Husimi-Wehrl entropy in the quantum chaotic system -An efficient calculational method-

Early thermalization in heavy ion collisions still remains a theoretical challenge. It was suggested in the hydrodynamical analyses of the relativistic heavy-ion collisions at RHIC and later at LHC. There are many proposals for pinning down the underlying mechanism for it. Quantum fluctuations on top of the classical configurations (glasma) are found to induce instabilities. It may trigger the chaotic behavior of the gauge field and eventually give rise to entropy production. In this work, we investigate thermalization of glasma by using the Husimi-Wehrl entropy.
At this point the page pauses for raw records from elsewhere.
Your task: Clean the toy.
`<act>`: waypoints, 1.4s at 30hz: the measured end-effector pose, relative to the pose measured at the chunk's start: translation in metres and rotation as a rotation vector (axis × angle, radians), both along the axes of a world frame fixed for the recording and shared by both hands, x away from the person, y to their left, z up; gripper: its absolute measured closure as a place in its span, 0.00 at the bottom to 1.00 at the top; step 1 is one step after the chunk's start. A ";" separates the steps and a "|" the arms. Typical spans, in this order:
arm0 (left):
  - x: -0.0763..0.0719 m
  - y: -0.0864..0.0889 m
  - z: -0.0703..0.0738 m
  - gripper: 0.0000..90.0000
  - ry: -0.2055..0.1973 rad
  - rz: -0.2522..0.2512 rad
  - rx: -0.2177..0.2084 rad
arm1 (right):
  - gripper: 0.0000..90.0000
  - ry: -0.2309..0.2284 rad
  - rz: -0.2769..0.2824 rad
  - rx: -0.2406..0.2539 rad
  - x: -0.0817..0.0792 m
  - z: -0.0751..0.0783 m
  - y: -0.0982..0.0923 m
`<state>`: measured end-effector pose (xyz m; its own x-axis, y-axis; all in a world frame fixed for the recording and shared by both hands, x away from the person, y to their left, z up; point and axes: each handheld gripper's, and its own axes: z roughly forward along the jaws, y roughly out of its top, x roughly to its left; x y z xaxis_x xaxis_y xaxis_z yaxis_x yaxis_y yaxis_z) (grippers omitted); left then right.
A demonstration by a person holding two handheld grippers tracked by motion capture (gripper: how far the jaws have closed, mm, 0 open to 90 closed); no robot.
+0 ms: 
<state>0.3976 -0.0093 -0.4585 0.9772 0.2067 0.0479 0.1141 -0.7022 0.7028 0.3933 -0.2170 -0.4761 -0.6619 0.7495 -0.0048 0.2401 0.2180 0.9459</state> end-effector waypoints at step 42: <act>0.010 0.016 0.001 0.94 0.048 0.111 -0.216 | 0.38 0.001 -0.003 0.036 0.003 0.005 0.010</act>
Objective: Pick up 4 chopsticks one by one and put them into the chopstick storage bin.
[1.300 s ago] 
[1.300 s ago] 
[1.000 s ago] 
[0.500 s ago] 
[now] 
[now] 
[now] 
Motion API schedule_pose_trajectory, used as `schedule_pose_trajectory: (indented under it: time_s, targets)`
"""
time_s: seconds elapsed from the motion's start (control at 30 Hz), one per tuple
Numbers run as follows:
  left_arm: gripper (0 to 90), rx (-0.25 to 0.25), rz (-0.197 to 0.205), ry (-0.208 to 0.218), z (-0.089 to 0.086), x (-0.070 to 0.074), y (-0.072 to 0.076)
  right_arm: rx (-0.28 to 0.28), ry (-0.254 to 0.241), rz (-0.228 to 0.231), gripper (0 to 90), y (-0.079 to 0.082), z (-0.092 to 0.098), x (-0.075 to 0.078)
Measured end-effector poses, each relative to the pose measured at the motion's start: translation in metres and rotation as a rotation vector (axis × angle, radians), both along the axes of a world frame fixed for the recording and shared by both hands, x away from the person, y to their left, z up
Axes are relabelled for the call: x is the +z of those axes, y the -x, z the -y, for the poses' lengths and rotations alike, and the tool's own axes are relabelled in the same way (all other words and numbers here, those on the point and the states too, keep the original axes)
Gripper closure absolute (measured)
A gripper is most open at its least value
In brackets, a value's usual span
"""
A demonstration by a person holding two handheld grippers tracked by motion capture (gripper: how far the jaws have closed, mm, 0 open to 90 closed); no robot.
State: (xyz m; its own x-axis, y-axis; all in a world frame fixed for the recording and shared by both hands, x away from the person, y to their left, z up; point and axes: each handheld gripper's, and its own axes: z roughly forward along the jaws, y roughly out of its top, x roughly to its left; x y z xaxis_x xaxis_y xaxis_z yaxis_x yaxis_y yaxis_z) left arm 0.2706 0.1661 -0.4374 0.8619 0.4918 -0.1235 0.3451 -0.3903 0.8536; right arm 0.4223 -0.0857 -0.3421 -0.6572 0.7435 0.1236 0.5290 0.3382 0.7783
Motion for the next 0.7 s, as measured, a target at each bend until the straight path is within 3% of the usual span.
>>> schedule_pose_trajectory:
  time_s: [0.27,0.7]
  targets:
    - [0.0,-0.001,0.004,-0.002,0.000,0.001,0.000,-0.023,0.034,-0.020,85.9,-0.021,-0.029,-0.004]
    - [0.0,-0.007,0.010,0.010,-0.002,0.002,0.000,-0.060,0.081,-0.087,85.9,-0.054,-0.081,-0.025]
Quasi-distribution function defined in phase space should be useful to describe possible chaotic behavior of a quantum system. We adopt the Husimi distribution function to discuss entropy production of quantum systems. Husimi function is a minimally coarse-grained Wigner function and semi-positive definite. As a first stage of the study, we calculate the Husimi-Wehrl (H-W) entropy of a quantum Yang-Mills system[Tsai, Muller(2012)] with two-degrees of freedom. We propose a Monte-Carlo method to numerically calculate the time evolution of the Husimi function and the H-W entropy. We also discuss an extension of the method to quantum field theories.